(Beginning of SOURCE MATERIAL)

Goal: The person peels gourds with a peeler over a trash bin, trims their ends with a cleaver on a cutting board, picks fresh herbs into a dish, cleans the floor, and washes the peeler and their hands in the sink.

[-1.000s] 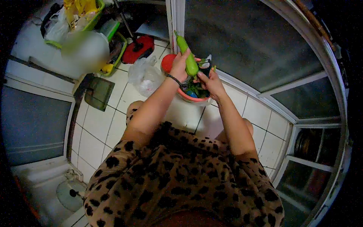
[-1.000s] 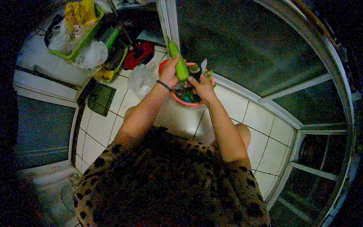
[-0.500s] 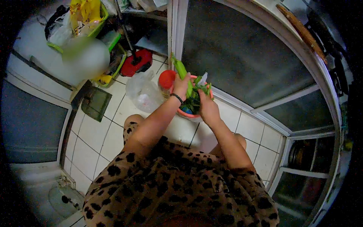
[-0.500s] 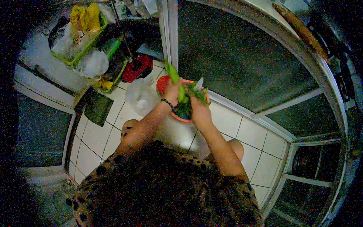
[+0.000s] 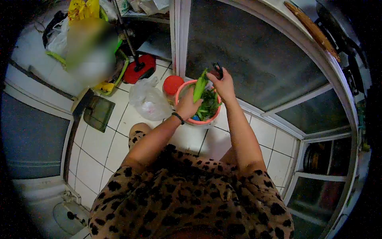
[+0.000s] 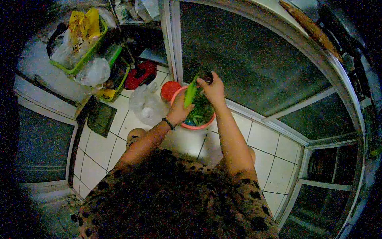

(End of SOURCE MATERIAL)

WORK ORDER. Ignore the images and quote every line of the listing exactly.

ANSWER TO THIS EXERCISE.
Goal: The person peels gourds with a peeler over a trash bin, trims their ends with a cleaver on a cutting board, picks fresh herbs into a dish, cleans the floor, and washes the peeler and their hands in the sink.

[-1.000s] 
[-1.000s] 
[-0.500s] 
[-0.500s] 
[+0.000s] 
[+0.000s] 

What the exercise asked for has been given in full.